I have created a scrapy code that parses data on football fixtures. The code is working almost ok, but some reason the data scraped is not complete. For example on the url: https://www.fcf.cat/acta/2223/futbol-11/divisio-honor-cadet/grup-1/hc/barcelona-fc-a/hc/damm-cf-a
the json output does not include the goal scored in minute 34, and I cannot see why. Can anyone help tell me why?
case "Gols":
for row in table.css("tbody tr"):
#player_name = row.css("td a::text").get().strip()
player_name = player_name = row.xpath("string(td/a)").get().strip()
timestamp_acta = ""
tipus_gol = ""
if row.css(".faf-pilota_base.p-a.stat-center.gol-normal"):
tipus_gol = "Normal"
if row.css(".faf-pilota_base.p-a.stat-center.gol-propia"):
tipus_gol = "Propia"
if row.css(".faf-pilota_base.p-a.stat-center.gol-penal"):
tipus_gol = "Penal"
# special selector for 👇 selecting last of it's kind
timestamp = row.css("td:last-child::text").get()

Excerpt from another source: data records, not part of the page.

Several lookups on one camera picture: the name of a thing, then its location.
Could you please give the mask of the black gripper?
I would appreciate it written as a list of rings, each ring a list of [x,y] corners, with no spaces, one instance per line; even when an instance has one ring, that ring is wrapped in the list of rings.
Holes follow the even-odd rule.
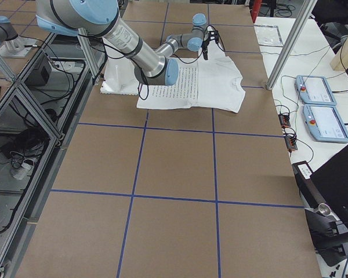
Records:
[[[204,39],[202,42],[202,50],[203,50],[203,58],[204,60],[208,60],[208,45],[209,45],[209,38]]]

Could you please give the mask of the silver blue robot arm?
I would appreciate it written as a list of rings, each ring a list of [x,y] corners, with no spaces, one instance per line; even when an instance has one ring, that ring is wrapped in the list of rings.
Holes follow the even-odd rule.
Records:
[[[119,15],[117,1],[36,1],[38,26],[55,34],[78,36],[84,28],[109,41],[136,63],[136,79],[147,85],[174,85],[176,60],[154,51]]]
[[[202,50],[204,60],[208,60],[208,45],[210,34],[207,19],[203,13],[197,13],[192,19],[193,27],[190,33],[170,35],[166,41],[155,50],[159,55],[170,57],[179,49],[188,49],[198,53]]]

table_data[player_name] = {
"Minut": timestamp,
"Tipus": tipus_gol}
case "Estadi":
table_data = []
table_data.append(
table.css("tr a::text").get()
)
table_data.append(
table.css("tr td.uppercase::text").get()
)
case "Comparativa":
team1 = response.css(".td-comparativa .comparativa-equip1 span::text").get()
team2 = response.css(".td-comparativa .comparativa-equip2 span::text").get()
table_data["Local"] = team1
table_data["Visitant"] = team2
dt[table_heading] = table_data
I would like to get someone to help understand why the code is skipping the row, so I can address the code. Being able to scrape all the data is really important.
The goal at minute 34 is not appearing in your results because you are storing the goal data in a dictionary keyed by player name. So if a player scores multiple goals, you will only record the last one that they score.
Maybe you want to think about storing a list of goals indexed by player name instead.
Instead of this:
table_data[player_name] = {
"Minut": timestamp,
"Tipus": tipus_gol}
You could use something like this:
goal_info = { "Minut": timestamp, "Tipus": tipus_gol}
if player_name in table_data:
table_data = { **table_data, player_name: table_data[player_name] + [goal_info]}
else:
table_data[player_name] = [goal_info]